Chalo Thiruvananthapuram – Wipe Out Caste Colonies! Reconstruct the Kerala Model!

 

[Via Santhosh Kumar]

On January 29, 2017 "Chalo Thiruvananthapuram" movement heralds from the protest fronts of Chengara with the mission to ensure equal justice for the marginalised in the domains of land ownership, housing facilities, employment and rights to resources. Jignesh Mewani, the acclaimed leader who engineered the Una Protest March in Gujarat will inaugurate the event. This alternate scheme of protest is initiated to reclaim the lives of the marginalised people that were crushed under the rule of democracy during the past sixty years of our country. Within six decades after the formation of unified Keralam, Adivasis, Dalits, Dalit Christians, estate labourers, fishers, women, sexual minorities, backward communities, and linguistic-racial-religious minorities have been structurally ousted from the spheres of political and social dominance.

chalo thiruvananthapuram

A majority of the population whose livelihood depended on resources from nature, soil, forest and freshwaters were cast away to colonies, slums and wastelands and made refugees on their homeland.

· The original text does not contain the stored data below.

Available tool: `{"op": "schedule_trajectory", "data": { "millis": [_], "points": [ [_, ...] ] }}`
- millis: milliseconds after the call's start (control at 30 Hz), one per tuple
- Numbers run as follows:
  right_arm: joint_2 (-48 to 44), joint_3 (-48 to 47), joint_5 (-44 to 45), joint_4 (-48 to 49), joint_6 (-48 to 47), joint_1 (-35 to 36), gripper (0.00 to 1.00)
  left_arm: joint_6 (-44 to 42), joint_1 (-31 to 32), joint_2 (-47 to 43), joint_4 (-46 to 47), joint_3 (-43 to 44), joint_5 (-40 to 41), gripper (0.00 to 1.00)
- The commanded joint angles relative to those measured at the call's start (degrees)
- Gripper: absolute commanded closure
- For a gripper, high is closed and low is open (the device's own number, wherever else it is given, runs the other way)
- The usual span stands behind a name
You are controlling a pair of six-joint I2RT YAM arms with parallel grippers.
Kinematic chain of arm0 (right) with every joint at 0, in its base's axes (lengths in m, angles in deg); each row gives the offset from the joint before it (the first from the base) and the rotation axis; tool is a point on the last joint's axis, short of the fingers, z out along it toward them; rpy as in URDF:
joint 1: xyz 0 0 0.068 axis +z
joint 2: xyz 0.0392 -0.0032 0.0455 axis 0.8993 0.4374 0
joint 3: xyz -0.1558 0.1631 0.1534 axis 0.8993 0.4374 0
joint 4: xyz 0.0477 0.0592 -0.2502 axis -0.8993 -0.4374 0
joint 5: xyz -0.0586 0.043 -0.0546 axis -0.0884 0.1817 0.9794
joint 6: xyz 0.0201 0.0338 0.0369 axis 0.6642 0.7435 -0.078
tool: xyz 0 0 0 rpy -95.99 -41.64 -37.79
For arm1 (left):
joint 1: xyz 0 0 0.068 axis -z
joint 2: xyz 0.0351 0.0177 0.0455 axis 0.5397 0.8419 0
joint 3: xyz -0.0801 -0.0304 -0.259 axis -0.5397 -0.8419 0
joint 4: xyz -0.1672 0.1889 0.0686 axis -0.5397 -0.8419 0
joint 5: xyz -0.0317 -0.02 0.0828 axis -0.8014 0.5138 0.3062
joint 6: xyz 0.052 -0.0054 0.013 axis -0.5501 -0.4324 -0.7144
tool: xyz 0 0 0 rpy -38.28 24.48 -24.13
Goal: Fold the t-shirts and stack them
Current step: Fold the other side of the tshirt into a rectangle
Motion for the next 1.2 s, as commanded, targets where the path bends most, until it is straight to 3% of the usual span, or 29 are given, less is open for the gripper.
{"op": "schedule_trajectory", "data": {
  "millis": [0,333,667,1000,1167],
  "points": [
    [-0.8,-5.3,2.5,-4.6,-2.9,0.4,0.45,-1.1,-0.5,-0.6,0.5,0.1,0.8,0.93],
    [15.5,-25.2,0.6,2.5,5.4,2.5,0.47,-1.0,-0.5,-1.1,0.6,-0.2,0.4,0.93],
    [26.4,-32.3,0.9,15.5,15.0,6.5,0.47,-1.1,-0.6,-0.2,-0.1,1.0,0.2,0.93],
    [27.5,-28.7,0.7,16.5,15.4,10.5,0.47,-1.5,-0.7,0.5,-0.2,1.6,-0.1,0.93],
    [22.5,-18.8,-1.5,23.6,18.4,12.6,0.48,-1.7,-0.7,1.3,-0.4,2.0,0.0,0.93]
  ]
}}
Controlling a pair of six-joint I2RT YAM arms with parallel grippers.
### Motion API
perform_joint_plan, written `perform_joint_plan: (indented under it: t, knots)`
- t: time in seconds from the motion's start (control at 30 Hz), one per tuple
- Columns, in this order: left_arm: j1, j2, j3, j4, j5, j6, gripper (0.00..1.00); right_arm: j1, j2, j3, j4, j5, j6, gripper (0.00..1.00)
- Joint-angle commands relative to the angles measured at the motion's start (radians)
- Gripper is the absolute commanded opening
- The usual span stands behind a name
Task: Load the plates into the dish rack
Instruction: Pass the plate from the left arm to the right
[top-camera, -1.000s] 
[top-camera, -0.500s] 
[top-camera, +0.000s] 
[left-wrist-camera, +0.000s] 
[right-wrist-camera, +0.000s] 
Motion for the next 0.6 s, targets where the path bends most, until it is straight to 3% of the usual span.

There is not much difference in the policies and vision of the democratic governments that has been ruling the state from the foreign powers who once enslaved our countrymen and looted natural resources. No land reformation act affected the big estate or land owners in Kerala. It could not even make a dent on the existent caste system prevalent here. There was no special law enforcement to protect the rights to resources of Adivasi and Dalit communities that traditionally relied on forest, soil and other ecological resources. Though there were laws made to annihilate feudalism, farming lands were converted into estates. Those who were conferred permanent ownership of land immediately turned it into a commodity to reap profits. Today, corporates and land mafias reign over the agriculture land of Kerala.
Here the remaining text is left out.